Un instante de la conversación entre Susana Pedreira y Rosa Montero en la librería Cronopios (Rafa Fariña) |
Un fragmento de piel, un trozo de carne
humana, ocupan la portada del último libro de la periodista y escritora Rosa Montero convertido en uno de los
mejores relatos publicados el pasado año, según consideración de los críticos
de El Cultural que lo colocan en el
tercer puesto de uno de esos listados que, con mayor o menor fortuna, buscan
calibrar nuestras letras.
El pasado jueves la propia
escritora se presentó ante sus seguidores para llenar la Librería Cronopios y parte de una calle que acogía uno de esos
milagros que de vez en cuando provoca la literatura, la de convocar a la gente
ante un autor, ante una persona capaz de involucrarte en una historia creada
por él y hacerlo de tal manera que genera un vínculo de afectos y admiraciones.

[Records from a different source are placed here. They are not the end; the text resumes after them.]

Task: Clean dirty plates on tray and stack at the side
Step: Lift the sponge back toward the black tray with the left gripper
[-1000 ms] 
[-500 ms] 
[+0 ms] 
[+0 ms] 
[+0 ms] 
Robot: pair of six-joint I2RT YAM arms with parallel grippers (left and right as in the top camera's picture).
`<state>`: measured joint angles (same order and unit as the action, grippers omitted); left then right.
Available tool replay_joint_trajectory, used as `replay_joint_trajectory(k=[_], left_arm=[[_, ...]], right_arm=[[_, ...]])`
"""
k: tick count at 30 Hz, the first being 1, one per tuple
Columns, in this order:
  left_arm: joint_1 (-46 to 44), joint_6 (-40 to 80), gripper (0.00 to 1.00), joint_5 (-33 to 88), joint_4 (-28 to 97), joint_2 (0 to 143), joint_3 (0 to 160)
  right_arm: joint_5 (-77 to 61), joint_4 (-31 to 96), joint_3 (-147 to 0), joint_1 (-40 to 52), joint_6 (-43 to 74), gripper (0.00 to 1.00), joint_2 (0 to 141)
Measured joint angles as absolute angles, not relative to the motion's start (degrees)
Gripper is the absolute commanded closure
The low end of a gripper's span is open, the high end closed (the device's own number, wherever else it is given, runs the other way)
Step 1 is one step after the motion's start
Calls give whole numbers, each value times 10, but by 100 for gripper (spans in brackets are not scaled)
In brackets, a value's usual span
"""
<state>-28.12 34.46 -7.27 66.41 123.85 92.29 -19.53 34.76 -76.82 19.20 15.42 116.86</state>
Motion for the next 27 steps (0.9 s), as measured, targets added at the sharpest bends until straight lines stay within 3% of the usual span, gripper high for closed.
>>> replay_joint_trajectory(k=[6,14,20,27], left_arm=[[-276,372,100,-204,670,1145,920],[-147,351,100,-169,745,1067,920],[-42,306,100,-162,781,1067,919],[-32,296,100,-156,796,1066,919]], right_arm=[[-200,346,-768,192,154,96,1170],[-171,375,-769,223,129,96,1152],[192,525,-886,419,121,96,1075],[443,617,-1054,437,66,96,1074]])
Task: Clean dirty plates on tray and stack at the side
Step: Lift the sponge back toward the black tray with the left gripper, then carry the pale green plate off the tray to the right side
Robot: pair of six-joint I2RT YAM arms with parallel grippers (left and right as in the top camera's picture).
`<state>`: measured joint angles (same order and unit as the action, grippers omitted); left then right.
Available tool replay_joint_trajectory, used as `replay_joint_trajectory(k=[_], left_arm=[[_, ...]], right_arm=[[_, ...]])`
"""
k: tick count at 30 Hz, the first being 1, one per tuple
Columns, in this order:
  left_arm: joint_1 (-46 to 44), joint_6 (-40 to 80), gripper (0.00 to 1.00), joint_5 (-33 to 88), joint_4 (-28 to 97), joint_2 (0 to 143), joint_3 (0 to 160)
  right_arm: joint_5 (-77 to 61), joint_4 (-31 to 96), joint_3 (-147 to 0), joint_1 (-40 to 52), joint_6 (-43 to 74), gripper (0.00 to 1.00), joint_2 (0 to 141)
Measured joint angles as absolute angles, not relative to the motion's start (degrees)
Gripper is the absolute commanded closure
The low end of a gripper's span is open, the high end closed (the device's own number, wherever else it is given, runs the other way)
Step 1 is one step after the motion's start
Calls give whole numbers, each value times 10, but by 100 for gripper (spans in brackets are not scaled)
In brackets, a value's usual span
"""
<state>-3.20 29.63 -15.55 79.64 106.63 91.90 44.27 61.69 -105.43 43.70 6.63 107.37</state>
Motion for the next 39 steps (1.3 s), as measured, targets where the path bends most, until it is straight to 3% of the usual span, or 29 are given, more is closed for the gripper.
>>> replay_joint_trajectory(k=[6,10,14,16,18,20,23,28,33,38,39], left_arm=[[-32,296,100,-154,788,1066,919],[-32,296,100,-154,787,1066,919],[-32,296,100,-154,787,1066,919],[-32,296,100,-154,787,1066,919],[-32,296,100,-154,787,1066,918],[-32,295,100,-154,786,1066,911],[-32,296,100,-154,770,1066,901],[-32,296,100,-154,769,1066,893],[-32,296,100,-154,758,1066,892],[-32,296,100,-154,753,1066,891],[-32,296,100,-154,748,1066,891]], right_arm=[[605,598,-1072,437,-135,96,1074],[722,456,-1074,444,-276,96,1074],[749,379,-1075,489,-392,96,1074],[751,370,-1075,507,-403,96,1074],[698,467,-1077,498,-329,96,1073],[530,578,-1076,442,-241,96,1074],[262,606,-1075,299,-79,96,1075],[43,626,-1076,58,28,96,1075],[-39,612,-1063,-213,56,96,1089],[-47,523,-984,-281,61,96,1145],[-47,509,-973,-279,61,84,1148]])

Con la acera llena de público y un interior rebosante, Rosa Montero participó
de una conversación con la periodista Susana
Pedreira, otra de esas joyas que dan brillo y orgullo a esta ciudad llena
de piedras preciosas, en la que ambas dejaron patentes sus capacidades. Una
como entrevistadora, como periodista capaz de colocar ante el público a un
entrevistado para irlo poco a poco desmenuzando como un trozo de tarta, miguita
a miguita, siendo cuanto más pequeño el trozo, cuanto más se baja al detalle,
más suculento; y la otra, como escritora, algo que ya viene de serie, pero
sobre todo como escritora capaz de empatizar con el público, de hacer visible
lo que muchas veces se esconde bajo la piel más o menos gruesa del texto.
Y nunca mejor dicho lo de piel, porque La carne es una novela de epidermis, de
roces permanentes con el ser humano al que, como tantas veces en sus
novelas, intenta explicar Rosa Montero, en este caso haciendo del paso del
tiempo el diapasón de la vida de una mujer confusa tras el abandono de su
amante y buscando venganza a través de la compañía de un gigoló. Rascar esta
aparente fina piel nos lleva a una historia cribada a través de numerosos
personajes, los que rodean la vida de la protagonista, pero también las
existencias de un relatorio de escritores excéntricos, perdón, escritores
malditos de la historia de la literatura que balizan el relato, no solo como señal,
sino como síntoma de la propia vida de la protagonista, reuniéndolos a todos
bajo ese poliedro que es el amor, lacerante a veces, reconfortante otras, pero
convertido siempre en el umbral que superar ante un nuevo estado de
nuestras vidas.
Esa vida desborda a Soledad Alegre, que así se llama, e incendia toda la novela para,
de nuevo, lograr eso que puede parecer un cliché literario, y que muchos
autores asumen como pose y no como auténtica reflexión sobre su obra, como es
el lograr que sean los propios personajes los que cuenten la historia, los que
orillen al yo autor para surgir de ese mismo inconsciente en el que residen los
sueños y donde procura sentarse a escribir Rosa Montero.
En ese momento es cuando la
entrevistadora deja en el aire un turbador «¡Y yo qué!», es decir, la
visibilización de la simbiosis del lector con la lectura, la identificación de
quien sigue la historia con el espejo que se le ha colocado delante a través de
la palabra. Susana Pedreira dista, y mucho, de la edad de la protagonista de la
novela, pero eso lo que nos sitúa es ante un tema eterno, el permanente miedo
del ser humano ante el envejecimiento, ante la progresiva destrucción del
cuerpo y las cicatrices que nuestros actos van depositando sobre esa endeble
coraza que es nuestra piel. Y es en esos instantes cuando la novela te coge por
la pechera para redimensionar tu propia vida, para hacerte pensar durante unos
segundos, que pueden convertirse en eternos, en tu propio caminar y sobre todo
en esa locura en que se están convirtiendo nuestras sociedades actuales en las
que las metas para la consecución de la felicidad parecen alejarse de nosotros
con cada uno de nuestros pasos repletos de insatisfacciones, de excesos
originados desde el desengaño, despreciando lo realmente importante, todo
aquello que, normalmente viene asociado a la sencillez y a la cotidianeidad.
Justo lo que permite que aprendamos a vivir el presente, el aquí y el ahora,
como defiende Rosa Montero y como exhibe en un magnético tatuaje en la parte
alta de su espalda que nos ofreció a los pontevedreses como tributo a la vida: Ni pena ni miedo, se podía leer sobre su propia piel, palabras del poeta chileno
Raúl Zurita traspasadas de la aridez
del desierto de Atacama a la piel
inspiradora de una escritora que nos ha querido hacer cómplices de otra piel,
de otra carne en la que tocarnos a nosotros mismos y desde donde borrar esa
línea tan frágil entre la realidad y la ficción.